- _Provided data_:
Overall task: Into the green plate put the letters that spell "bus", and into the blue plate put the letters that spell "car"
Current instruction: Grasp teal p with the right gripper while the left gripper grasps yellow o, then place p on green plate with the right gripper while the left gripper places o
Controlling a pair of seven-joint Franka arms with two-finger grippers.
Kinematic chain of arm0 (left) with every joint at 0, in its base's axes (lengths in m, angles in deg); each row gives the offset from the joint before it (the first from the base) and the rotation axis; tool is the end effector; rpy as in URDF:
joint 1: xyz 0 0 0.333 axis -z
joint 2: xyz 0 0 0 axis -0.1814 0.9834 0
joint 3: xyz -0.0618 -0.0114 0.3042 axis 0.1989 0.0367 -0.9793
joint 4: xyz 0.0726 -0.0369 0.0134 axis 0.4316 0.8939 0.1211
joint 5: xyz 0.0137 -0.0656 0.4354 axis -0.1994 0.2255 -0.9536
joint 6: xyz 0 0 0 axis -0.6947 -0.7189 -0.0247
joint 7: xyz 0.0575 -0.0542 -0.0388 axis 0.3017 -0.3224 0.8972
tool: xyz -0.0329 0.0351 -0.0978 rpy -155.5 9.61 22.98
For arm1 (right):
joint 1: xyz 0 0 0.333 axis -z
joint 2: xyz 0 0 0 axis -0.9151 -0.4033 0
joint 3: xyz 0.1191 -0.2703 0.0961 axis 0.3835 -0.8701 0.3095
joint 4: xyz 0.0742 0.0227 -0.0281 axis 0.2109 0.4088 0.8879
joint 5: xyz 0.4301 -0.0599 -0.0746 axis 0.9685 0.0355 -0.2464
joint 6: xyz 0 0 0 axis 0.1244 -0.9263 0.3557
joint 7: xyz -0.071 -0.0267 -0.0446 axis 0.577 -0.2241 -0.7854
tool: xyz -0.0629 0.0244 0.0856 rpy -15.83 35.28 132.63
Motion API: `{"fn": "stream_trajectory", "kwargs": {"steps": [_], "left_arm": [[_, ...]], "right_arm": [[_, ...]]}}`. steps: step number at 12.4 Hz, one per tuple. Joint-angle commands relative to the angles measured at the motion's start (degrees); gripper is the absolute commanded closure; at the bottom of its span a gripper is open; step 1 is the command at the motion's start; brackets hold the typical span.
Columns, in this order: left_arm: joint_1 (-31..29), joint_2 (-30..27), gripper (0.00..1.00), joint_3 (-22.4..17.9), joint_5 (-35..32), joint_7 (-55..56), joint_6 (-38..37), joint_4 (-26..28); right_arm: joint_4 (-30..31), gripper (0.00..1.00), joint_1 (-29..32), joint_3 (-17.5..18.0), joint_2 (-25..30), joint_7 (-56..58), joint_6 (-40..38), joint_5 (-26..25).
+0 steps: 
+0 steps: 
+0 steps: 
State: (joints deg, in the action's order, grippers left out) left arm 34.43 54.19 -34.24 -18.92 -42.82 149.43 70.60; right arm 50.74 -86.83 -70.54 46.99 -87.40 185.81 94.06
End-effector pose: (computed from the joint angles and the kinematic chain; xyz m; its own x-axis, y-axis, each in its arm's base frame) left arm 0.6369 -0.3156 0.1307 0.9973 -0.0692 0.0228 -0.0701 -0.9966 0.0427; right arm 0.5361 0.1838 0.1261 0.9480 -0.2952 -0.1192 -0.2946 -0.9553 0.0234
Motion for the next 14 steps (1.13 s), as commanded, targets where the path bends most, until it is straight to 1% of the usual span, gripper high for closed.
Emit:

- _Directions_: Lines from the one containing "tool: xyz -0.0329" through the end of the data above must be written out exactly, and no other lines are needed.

- _Answer_:
tool: xyz -0.0329 0.0351 -0.0978 rpy -155.5 9.61 22.98
For arm1 (right):
joint 1: xyz 0 0 0.333 axis -z
joint 2: xyz 0 0 0 axis -0.9151 -0.4033 0
joint 3: xyz 0.1191 -0.2703 0.0961 axis 0.3835 -0.8701 0.3095
joint 4: xyz 0.0742 0.0227 -0.0281 axis 0.2109 0.4088 0.8879
joint 5: xyz 0.4301 -0.0599 -0.0746 axis 0.9685 0.0355 -0.2464
joint 6: xyz 0 0 0 axis 0.1244 -0.9263 0.3557
joint 7: xyz -0.071 -0.0267 -0.0446 axis 0.577 -0.2241 -0.7854
tool: xyz -0.0629 0.0244 0.0856 rpy -15.83 35.28 132.63
Motion API: `{"fn": "stream_trajectory", "kwargs": {"steps": [_], "left_arm": [[_, ...]], "right_arm": [[_, ...]]}}`. steps: step number at 12.4 Hz, one per tuple. Joint-angle commands relative to the angles measured at the motion's start (degrees); gripper is the absolute commanded closure; at the bottom of its span a gripper is open; step 1 is the command at the motion's start; brackets hold the typical span.
Columns, in this order: left_arm: joint_1 (-31..29), joint_2 (-30..27), gripper (0.00..1.00), joint_3 (-22.4..17.9), joint_5 (-35..32), joint_7 (-55..56), joint_6 (-38..37), joint_4 (-26..28); right_arm: joint_4 (-30..31), gripper (0.00..1.00), joint_1 (-29..32), joint_3 (-17.5..18.0), joint_2 (-25..30), joint_7 (-56..58), joint_6 (-40..38), joint_5 (-26..25).
+0 steps: 
+0 steps: 
+0 steps: 
State: (joints deg, in the action's order, grippers left out) left arm 34.43 54.19 -34.24 -18.92 -42.82 149.43 70.60; right arm 50.74 -86.83 -70.54 46.99 -87.40 185.81 94.06
End-effector pose: (computed from the joint angles and the kinematic chain; xyz m; its own x-axis, y-axis, each in its arm's base frame) left arm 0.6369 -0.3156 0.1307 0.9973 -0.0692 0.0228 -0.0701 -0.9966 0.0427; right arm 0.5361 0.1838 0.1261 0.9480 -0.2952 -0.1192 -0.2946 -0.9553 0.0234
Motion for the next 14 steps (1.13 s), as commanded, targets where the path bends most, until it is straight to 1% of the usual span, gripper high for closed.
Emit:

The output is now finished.